--- Prompt ---
Retype the listing below exactly, pictures removed.

--- Supplied material ---
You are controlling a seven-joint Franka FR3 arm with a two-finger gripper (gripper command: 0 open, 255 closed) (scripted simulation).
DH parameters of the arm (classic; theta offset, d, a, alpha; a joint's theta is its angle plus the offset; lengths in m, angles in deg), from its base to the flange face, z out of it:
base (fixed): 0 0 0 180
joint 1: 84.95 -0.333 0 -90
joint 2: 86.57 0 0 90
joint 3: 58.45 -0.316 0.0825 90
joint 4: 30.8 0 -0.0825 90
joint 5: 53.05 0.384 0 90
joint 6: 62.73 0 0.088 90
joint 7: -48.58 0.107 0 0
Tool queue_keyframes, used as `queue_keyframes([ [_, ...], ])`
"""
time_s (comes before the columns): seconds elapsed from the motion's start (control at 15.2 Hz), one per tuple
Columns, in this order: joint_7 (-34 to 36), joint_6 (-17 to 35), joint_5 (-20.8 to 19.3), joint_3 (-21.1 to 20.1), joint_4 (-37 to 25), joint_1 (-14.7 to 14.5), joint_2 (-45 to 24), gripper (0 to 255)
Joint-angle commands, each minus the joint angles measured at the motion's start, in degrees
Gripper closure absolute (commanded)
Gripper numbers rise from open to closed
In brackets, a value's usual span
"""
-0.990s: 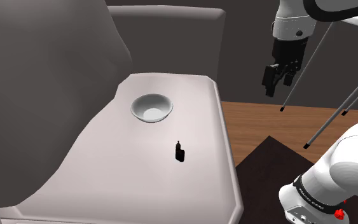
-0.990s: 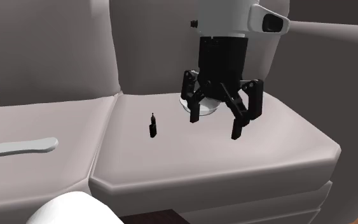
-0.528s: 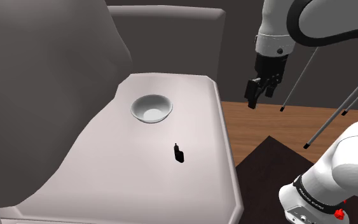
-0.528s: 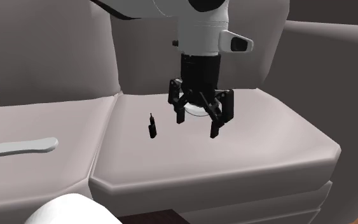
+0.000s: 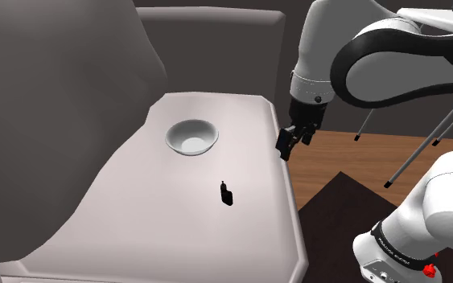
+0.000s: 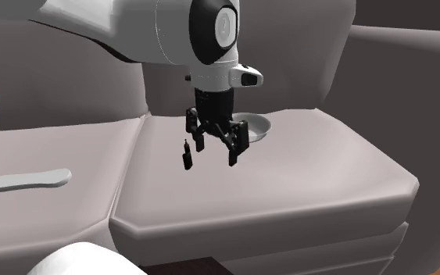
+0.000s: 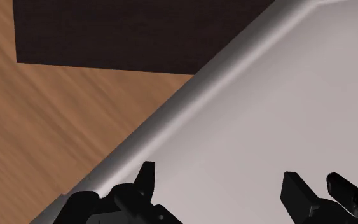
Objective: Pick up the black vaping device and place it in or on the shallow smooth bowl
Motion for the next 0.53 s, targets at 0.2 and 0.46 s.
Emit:
queue_keyframes([
  [0.2, 2.67, 10.67, 2.62, -4.96, 0.24, -2.3, -6.41, 0],
  [0.46, 5.14, 18.92, 3.28, -9.14, -0.79, -3.39, -12.56, 0],
])
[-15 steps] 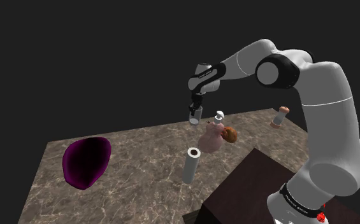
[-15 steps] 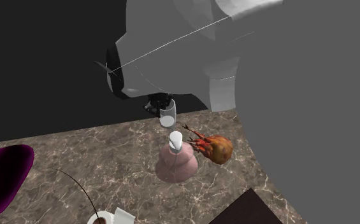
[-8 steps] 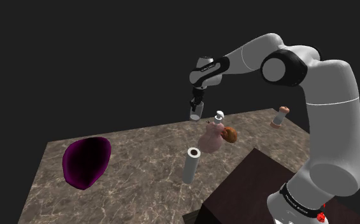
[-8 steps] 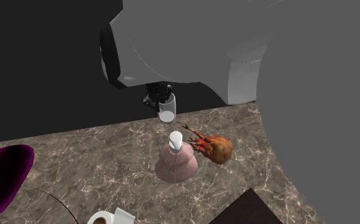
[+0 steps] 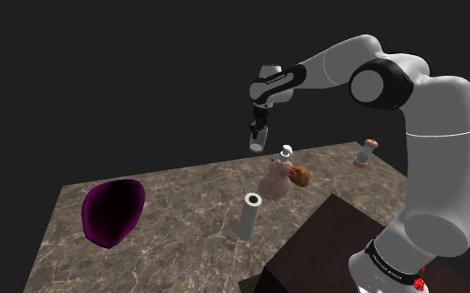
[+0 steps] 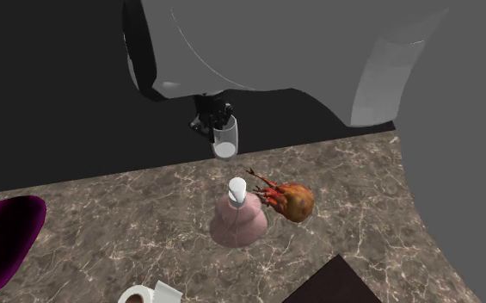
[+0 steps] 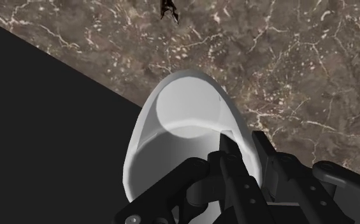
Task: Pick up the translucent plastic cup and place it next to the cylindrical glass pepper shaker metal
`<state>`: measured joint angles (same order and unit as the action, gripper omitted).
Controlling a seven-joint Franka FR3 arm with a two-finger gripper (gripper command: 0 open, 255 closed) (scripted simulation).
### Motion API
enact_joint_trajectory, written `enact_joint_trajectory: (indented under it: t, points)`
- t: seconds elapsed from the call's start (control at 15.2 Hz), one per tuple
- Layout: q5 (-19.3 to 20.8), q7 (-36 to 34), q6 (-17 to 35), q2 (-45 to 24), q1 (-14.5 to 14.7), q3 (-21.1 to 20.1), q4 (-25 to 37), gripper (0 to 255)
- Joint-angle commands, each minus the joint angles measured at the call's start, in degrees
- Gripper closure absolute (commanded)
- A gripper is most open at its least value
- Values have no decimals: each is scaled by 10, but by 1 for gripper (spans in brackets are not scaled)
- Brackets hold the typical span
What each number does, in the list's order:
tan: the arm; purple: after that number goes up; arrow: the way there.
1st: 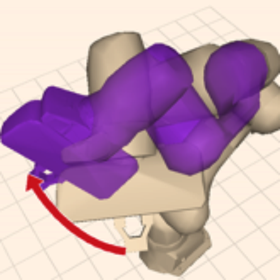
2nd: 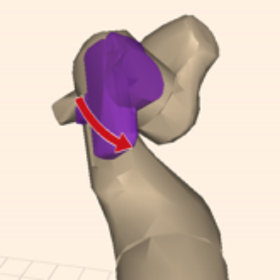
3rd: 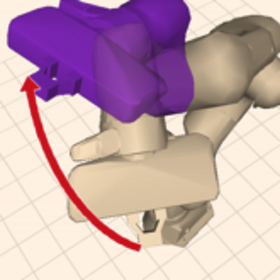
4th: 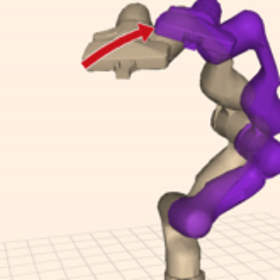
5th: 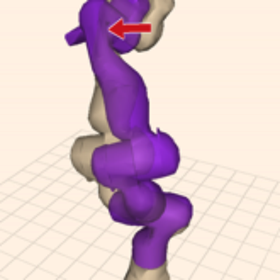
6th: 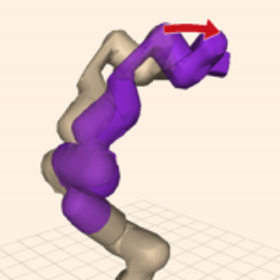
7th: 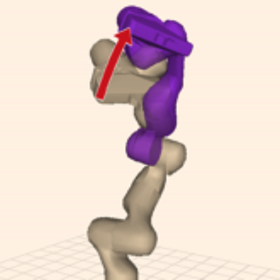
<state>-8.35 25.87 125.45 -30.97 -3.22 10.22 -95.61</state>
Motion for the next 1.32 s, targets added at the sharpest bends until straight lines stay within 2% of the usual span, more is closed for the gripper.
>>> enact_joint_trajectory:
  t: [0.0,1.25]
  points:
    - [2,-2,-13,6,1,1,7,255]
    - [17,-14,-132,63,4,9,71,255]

--- Written solution ---
You are controlling a seven-joint Franka FR3 arm with a two-finger gripper (gripper command: 0 open, 255 closed) (scripted simulation).
DH parameters of the arm (classic; theta offset, d, a, alpha; a joint's theta is its angle plus the offset; lengths in m, angles in deg), from its base to the flange face, z out of it:
base (fixed): 0 0 0 180
joint 1: 84.95 -0.333 0 -90
joint 2: 86.57 0 0 90
joint 3: 58.45 -0.316 0.0825 90
joint 4: 30.8 0 -0.0825 90
joint 5: 53.05 0.384 0 90
joint 6: 62.73 0 0.088 90
joint 7: -48.58 0.107 0 0
Tool queue_keyframes, used as `queue_keyframes([ [_, ...], ])`
"""
time_s (comes before the columns): seconds elapsed from the motion's start (control at 15.2 Hz), one per tuple
Columns, in this order: joint_7 (-34 to 36), joint_6 (-17 to 35), joint_5 (-20.8 to 19.3), joint_3 (-21.1 to 20.1), joint_4 (-37 to 25), joint_1 (-14.7 to 14.5), joint_2 (-45 to 24), gripper (0 to 255)
Joint-angle commands, each minus the joint angles measured at the motion's start, in degrees
Gripper closure absolute (commanded)
Gripper numbers rise from open to closed
In brackets, a value's usual span
"""
-0.990s: 
-0.990s: 
-0.528s: 
-0.528s: 
+0.000s: 
+0.000s: 
+0.000s: 
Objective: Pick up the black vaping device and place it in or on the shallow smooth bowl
Motion for the next 0.53 s, targets at 0.2 and 0.46 s.
Emit:
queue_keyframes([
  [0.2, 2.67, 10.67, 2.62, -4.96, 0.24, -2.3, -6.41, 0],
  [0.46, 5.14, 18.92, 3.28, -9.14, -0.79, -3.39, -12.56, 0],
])
[-15 steps] 
[-15 steps] 
[-8 steps] 
[-8 steps] 
[+0 steps] 
[+0 steps] 
[+0 steps] 
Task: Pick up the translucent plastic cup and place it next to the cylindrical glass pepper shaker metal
`<state>`: measured joint angles (same order and unit as the action, gripper omitted).
Controlling a seven-joint Franka FR3 arm with a two-finger gripper (gripper command: 0 open, 255 closed) (scripted simulation).
### Motion API
enact_joint_trajectory, written `enact_joint_trajectory: (indented under it: t, points)`
- t: seconds elapsed from the call's start (control at 15.2 Hz), one per tuple
- Layout: q5 (-19.3 to 20.8), q7 (-36 to 34), q6 (-17 to 35), q2 (-45 to 24), q1 (-14.5 to 14.7), q3 (-21.1 to 20.1), q4 (-25 to 37), gripper (0 to 255)
- Joint-angle commands, each minus the joint angles measured at the call's start, in degrees
- Gripper closure absolute (commanded)
- A gripper is most open at its least value
- Values have no decimals: each is scaled by 10, but by 1 for gripper (spans in brackets are not scaled)
- Brackets hold the typical span
What each number does, in the list's order:
tan: the arm; purple: after that number goes up; arrow: the way there.
1st: 
2nd: 
3rd: 
4th: 
5th: 
6th: 
7th: 
<state>-8.35 25.87 125.45 -30.97 -3.22 10.22 -95.61</state>
Motion for the next 1.32 s, targets added at the sharpest bends until straight lines stay within 2% of the usual span, more is closed for the gripper.
>>> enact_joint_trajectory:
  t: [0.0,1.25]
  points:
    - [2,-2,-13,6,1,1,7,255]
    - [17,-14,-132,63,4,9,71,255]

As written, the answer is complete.